Rudolph the Red-Nosed Reindeer
Rudolph the Red-Nosed Reindeer character
First appearance 1939
Last appearance 2001 (films and series)
Created by Robert L. May
Information
Species Reindeer
Gender Male
Title The Red Nosed Reindeer

Rudolph the Red-nosed Reindeer is a fictional reindeer with a glowing red nose. He is popularly known as "Santa's 9th Reindeer" and, when depicted, is the lead reindeer pulling Santa's sleigh on Christmas Eve. The luminosity of his nose is so great that it illuminates the team's path through inclement winter weather.

Rudolph first appeared in a 1939 booklet written by Robert L. May and published by Montgomery Ward.[1]

The story is owned by The Rudolph Company, L.P. and has been adapted in numerous forms including a popular song, a television special, and a feature film. Character Arts, LLC manages the licensing for the Rudolph Company, L.P. Although the story and song are not public domain, Rudolph has become a figure of Christmas folklore.

Contents

The story

Cover of one of the books of the Robert L. May story by Maxton Publishers, Inc.

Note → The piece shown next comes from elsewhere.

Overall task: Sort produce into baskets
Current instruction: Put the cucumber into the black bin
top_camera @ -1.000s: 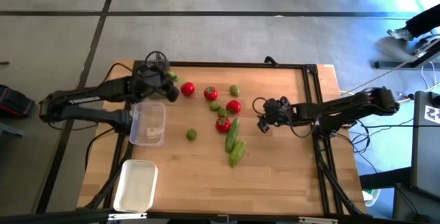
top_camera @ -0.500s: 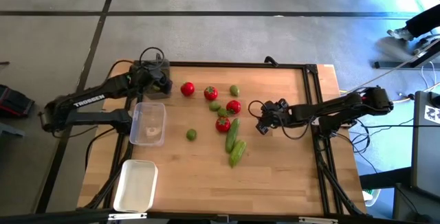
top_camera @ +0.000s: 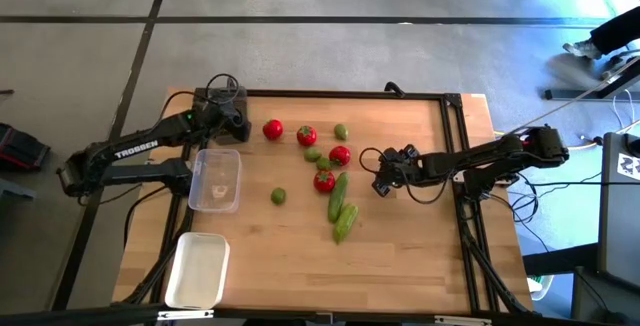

Robert L. May created Rudolph in 1939 as an assignment for Montgomery Ward. The retailer had been buying and giving away coloring books for Christmas every year and it was decided that creating their own book would save money. May considered naming the reindeer "Rollo" and "Reginald" before deciding upon using the name "Rudolph".[2] In its first year of publication, 2.4 million copies of Rudolph's story were distributed by Montgomery Ward. The story is written as a poem in the meter of "'Twas the Night Before Christmas". "Rudolph The Red-Nosed Reindeer" is loved by millions and still selling copies. Publication and reprint rights for the book "Rudolph The Red-Nosed Reindeer" are controlled by Pearson Plc.

The song

May's brother-in-law, Johnny Marks, decided to adapt the story of Rudolph into a song. Marks (1909–1985), was a radio producer and wrote several popular Christmas songs. He was born in a New York City suburb and graduated from Colgate University in Hamilton, New York, before traveling to Paris to study music. He had a heroic World War II combat record, winning the Bronze Star and four battle stars.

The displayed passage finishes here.